Even if you use iron-clad deductive logic, carefully drawing each implication until you build a meticulous conclusion, you have based all of it — all of it — on axioms you have accepted without proof and terms that you have left undefined.

Think about it.

Even induction won’t help you, because you cannot validate what you have induced until you have waited eternally to see whether there is a counter-example.

Moreover, you cannot even prove your own existence — neither deductively nor inductively. Before you can prove anything at all, including your own existence, you must first exist. That makes your existence axiomatic. Since your conclusion (that you exist) is the same as your axiom (that you exist), your argument would be a tautology. So, deduction is out. And you cannot induce your own existence because all of your evidence is subjective. Even if I touch you and tell you that you exist because I can see you, you must take on faith that your senses are delivering to you an actual reality.

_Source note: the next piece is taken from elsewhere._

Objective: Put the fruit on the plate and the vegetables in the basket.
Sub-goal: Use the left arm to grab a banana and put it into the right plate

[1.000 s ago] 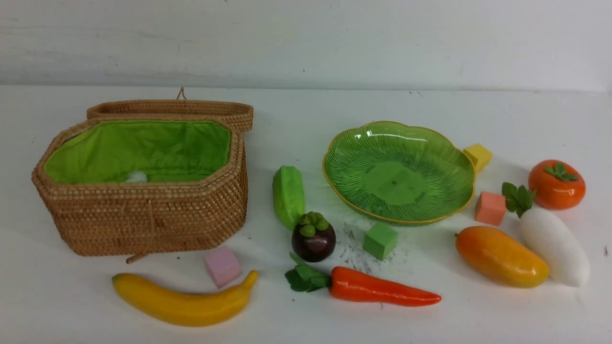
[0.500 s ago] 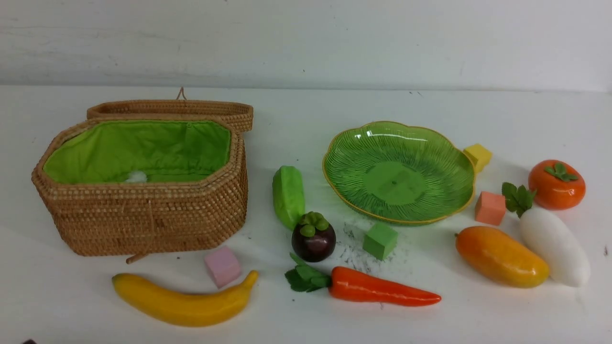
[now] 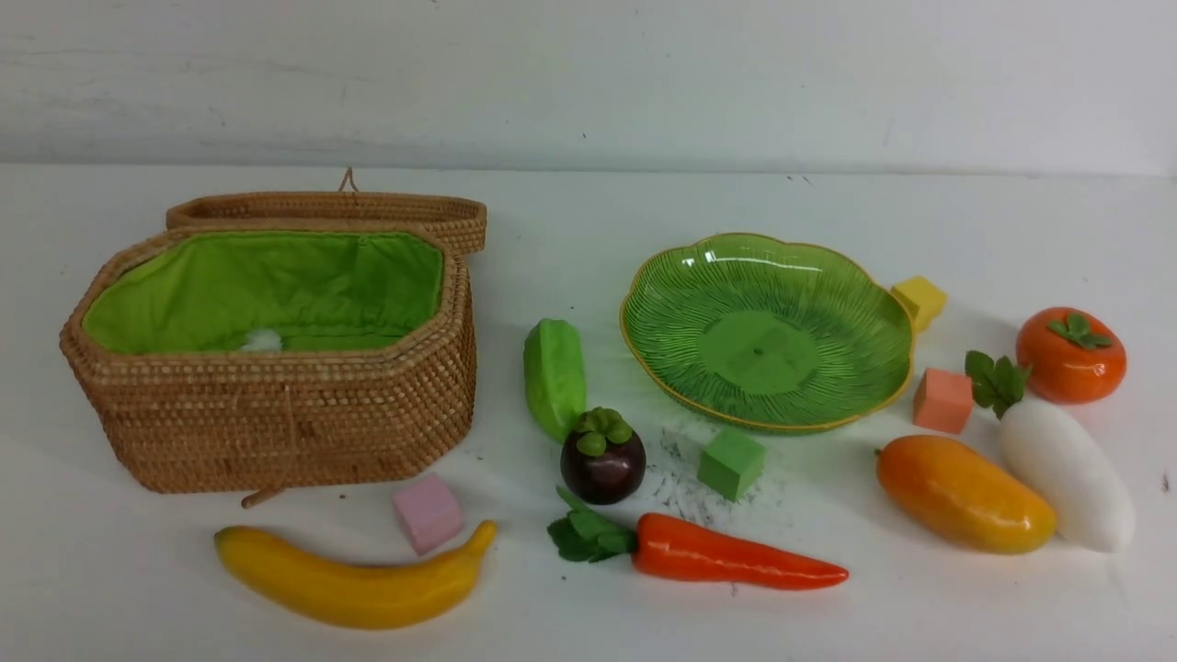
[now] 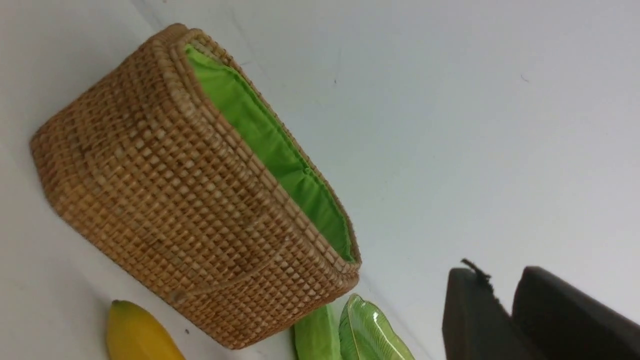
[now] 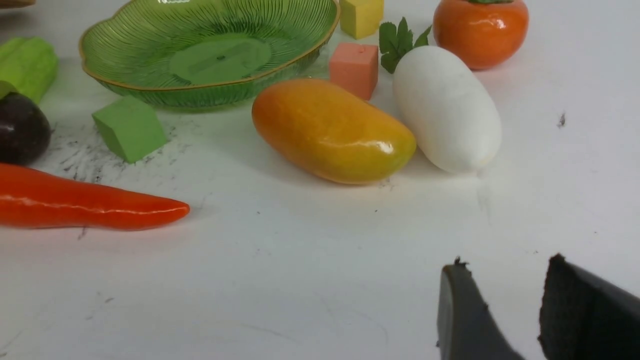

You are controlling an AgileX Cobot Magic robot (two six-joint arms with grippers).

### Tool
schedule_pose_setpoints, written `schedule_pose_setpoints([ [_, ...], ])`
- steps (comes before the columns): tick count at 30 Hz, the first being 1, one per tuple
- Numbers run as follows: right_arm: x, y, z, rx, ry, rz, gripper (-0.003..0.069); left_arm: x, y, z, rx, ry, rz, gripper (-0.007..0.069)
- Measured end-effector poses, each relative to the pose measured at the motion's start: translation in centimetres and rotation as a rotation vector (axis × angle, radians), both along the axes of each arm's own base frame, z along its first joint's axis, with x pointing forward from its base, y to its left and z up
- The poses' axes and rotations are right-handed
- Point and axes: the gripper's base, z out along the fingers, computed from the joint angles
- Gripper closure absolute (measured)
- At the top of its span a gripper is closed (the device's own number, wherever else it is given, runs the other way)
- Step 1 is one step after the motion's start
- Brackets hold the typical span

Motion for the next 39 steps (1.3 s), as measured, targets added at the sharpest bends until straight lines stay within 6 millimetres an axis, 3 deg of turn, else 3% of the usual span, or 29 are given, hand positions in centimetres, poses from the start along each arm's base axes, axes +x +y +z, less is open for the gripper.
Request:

And now you’ve come around full circle, as will happen in every knowledge system, i.e., what is that realization? That is to say, what is it made of?

The thing I’ve learned here at SDMB of greatest value to me personally is to respect the world-views of others, even when I myself cannot empathize with their frame of reference. A man might not be articulate, but that alone does not make him wrong. A man might believe in God, but that alone does not make him delusional. We ought not to dismiss out of hand a man’s claim to have experienced a Love that is like Truth.